I have been reading your column for a long time and I must say that I admire your courage and frankness. I am a pastor like yourself, but I dare not handle some of the topics that you address. My folks will criticise me, and may ask me to resign from the church. Many of us would like to be in your shoes, so keep doing your good work.

Now, I have a problem of my own, and I would crave your opinion. I have been married for over 20 years, but these have not been good years. My wife and I don't get along, and my happiest days are when she is not on the island. She travels a lot. She has no respect for me. She is 46.

Some members of the church see the way she behaves and question me about her, but I try to keep everything down. We don't have sex and we don't sleep together. If she feels like cooking, she will cook, but I can't expect to find dinner when I go home.

During convention time, I can't look to her to do anything, neither can I invite any of the delegates to stay with us, because she wouldn't treat them well.

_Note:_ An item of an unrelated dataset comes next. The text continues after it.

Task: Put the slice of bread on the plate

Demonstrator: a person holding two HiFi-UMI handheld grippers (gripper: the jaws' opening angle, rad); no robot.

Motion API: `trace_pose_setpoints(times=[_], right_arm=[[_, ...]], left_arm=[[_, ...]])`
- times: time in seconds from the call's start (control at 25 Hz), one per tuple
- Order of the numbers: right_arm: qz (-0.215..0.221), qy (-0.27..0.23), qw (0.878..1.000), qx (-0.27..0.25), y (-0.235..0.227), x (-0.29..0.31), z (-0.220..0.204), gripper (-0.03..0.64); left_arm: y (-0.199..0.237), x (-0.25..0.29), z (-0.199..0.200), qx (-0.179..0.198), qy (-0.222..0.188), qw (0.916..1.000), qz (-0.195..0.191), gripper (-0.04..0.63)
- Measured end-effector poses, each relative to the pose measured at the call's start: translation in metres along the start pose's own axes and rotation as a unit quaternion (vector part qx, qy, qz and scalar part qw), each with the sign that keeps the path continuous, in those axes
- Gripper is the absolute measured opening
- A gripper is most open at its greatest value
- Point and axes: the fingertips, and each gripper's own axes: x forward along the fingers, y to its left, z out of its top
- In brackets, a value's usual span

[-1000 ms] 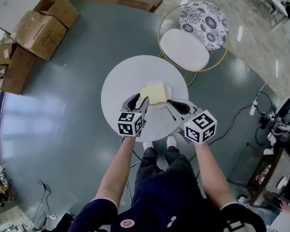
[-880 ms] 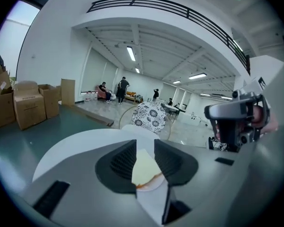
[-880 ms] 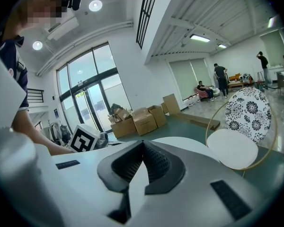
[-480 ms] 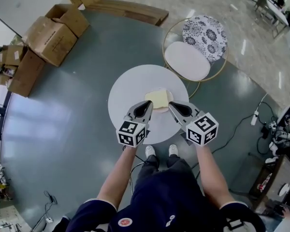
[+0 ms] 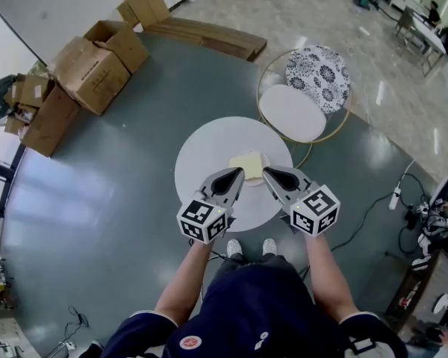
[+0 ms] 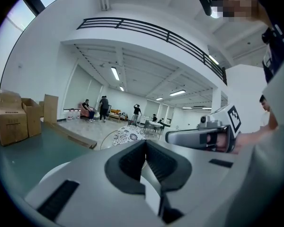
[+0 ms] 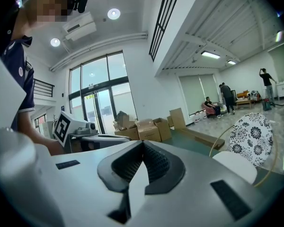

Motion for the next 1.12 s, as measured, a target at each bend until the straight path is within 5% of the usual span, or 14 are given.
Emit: trace_pose_setpoints(times=[0.48,1.12], right_arm=[[0.011,-0.046,0.998,-0.043,0.016,-0.015,0.042,0.008],[0.010,-0.063,0.997,-0.049,0.018,-0.025,0.054,0.008]], left_arm=[[-0.035,-0.010,0.044,0.017,-0.038,0.9984,-0.038,0.008],[-0.050,-0.011,0.053,0.017,-0.047,0.9975,-0.051,0.008]])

I am fed up. I am 61 and need to enjoy the few more years I may have to live. I want to divorce her, but my denomination is against divorce. I couldn't say the word divorce and let my bishop hear me. I would be in trouble.

It is for these reasons why I am writing to you. A few years ago, I suggested that we should go for counselling and she told me I needed it, but she was not interested.

Your Brother.

Dear Brother,

I must say that you are a man of patience. According to you, for many years you have been living in misery. However, you have been able to endure some. And some may say that if you have been able to live in such misery for so long, you might as well continue because you are close to your grave now. And what you are thinking about doing now should have been done years ago. To divorce your wife now and divide property and start over will be very costly.

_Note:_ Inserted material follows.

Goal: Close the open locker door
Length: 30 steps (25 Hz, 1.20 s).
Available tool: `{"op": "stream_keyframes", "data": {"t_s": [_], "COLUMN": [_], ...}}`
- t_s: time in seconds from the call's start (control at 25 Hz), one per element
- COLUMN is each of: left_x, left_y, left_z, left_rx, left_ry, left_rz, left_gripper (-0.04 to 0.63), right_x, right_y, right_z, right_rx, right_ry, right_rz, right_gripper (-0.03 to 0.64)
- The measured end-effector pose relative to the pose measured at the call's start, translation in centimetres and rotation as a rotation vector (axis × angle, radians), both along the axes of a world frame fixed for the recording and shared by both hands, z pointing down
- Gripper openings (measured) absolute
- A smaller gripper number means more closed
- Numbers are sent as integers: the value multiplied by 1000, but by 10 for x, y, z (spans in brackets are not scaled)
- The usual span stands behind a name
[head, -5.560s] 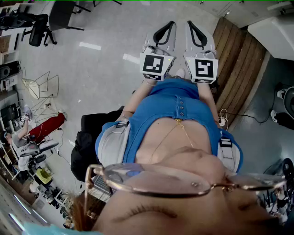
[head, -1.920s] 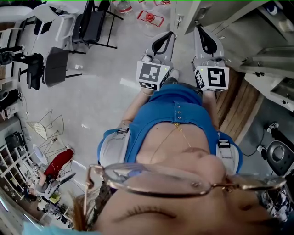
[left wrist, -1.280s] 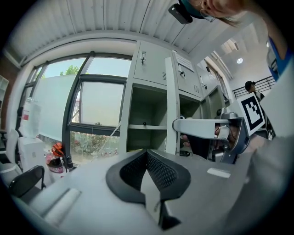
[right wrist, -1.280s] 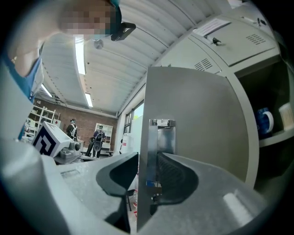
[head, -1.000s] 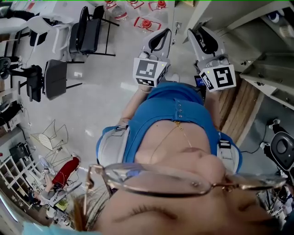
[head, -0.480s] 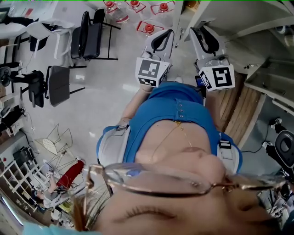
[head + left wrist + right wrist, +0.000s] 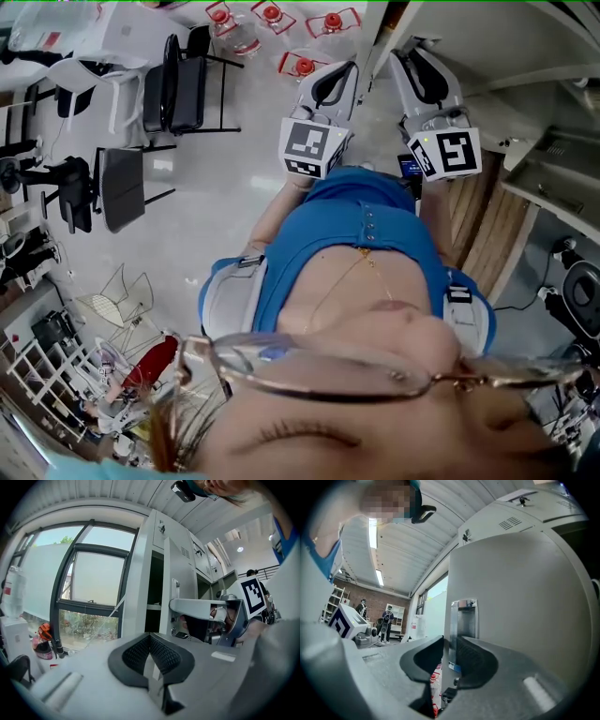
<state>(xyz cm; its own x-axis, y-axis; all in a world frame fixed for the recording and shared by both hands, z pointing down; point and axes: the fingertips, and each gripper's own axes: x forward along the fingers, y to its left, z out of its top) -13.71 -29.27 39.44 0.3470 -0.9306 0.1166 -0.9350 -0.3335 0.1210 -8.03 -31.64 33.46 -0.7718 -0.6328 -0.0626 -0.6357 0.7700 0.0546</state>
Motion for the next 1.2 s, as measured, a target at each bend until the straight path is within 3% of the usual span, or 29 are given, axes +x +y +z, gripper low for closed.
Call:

On the other hand, your happiness is important. This woman is not loyal to you and, if you were to become ill, you couldn't rely on her to take care of you. She is not treating you well now. She will do worse as you get older. She doesn't want visitors to come to the house. It is unlikely that she would welcome members of the church to visit you when you are ill.

Your bishops would not want to hear you mention divorce. But he is happily married, and you are not. I suggest, therefore, that you speak to him. Yes, man, tell him that for years you have been unhappy. Ask him to meet with your wife and yourself. Tell him the whole story and ask him for solutions. Put the pressure on him.

Don't be afraid to tell the bishop that she is starving you in every way, from kitchen to the bedroom. Therefore, as your bishop, he should tell you what to do.